◆ **Your instructions**
What lines of the data below hold "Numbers"? Show them.
Data START
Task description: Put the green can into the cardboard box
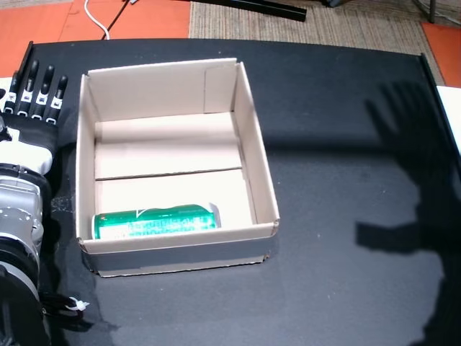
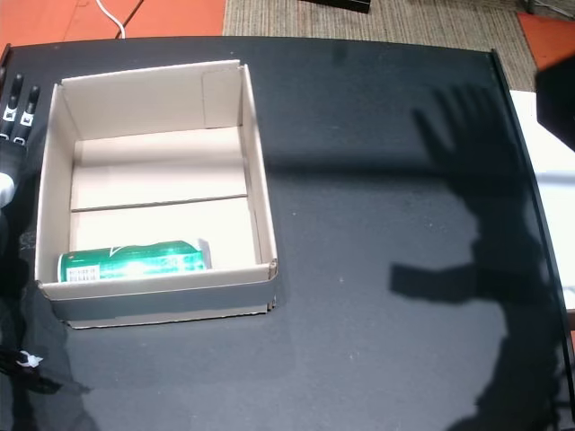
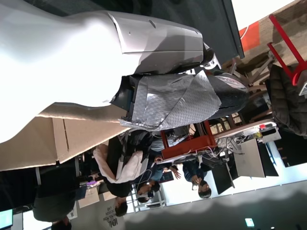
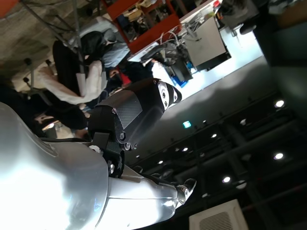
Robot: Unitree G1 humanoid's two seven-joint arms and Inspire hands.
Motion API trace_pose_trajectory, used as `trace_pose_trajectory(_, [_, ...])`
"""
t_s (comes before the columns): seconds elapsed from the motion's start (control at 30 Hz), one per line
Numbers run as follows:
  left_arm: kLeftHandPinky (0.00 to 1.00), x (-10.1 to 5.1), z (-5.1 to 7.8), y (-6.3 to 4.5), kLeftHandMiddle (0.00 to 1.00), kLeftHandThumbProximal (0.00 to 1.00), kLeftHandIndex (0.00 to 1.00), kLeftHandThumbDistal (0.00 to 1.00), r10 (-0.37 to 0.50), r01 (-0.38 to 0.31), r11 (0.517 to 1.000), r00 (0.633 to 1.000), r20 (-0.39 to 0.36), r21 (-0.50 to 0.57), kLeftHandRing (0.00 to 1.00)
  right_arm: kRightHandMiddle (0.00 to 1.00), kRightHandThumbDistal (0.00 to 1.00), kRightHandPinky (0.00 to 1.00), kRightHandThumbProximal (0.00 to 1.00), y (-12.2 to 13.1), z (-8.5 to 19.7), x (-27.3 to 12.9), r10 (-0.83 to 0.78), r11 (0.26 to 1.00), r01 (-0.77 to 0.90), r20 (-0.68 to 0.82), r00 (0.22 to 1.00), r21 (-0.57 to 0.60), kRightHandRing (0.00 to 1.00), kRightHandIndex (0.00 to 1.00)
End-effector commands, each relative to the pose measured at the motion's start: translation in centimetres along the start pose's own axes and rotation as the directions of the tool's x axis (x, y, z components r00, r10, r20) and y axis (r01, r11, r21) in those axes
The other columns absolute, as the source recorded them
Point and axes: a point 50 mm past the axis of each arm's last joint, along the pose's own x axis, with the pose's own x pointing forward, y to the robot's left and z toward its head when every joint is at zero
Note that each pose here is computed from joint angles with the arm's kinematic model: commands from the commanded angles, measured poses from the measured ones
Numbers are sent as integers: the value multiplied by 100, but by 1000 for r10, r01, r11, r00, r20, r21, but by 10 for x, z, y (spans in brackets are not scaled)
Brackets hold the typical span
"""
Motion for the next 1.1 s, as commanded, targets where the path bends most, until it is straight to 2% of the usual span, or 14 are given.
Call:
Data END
◆ **Result of this exercise**
Numbers run as follows:
Numbers are sent as integers: the value multiplied by 100, but by 1000 for r10, r01, r11, r00, r20, r21, but by 10 for x, z, y (spans in brackets are not scaled)

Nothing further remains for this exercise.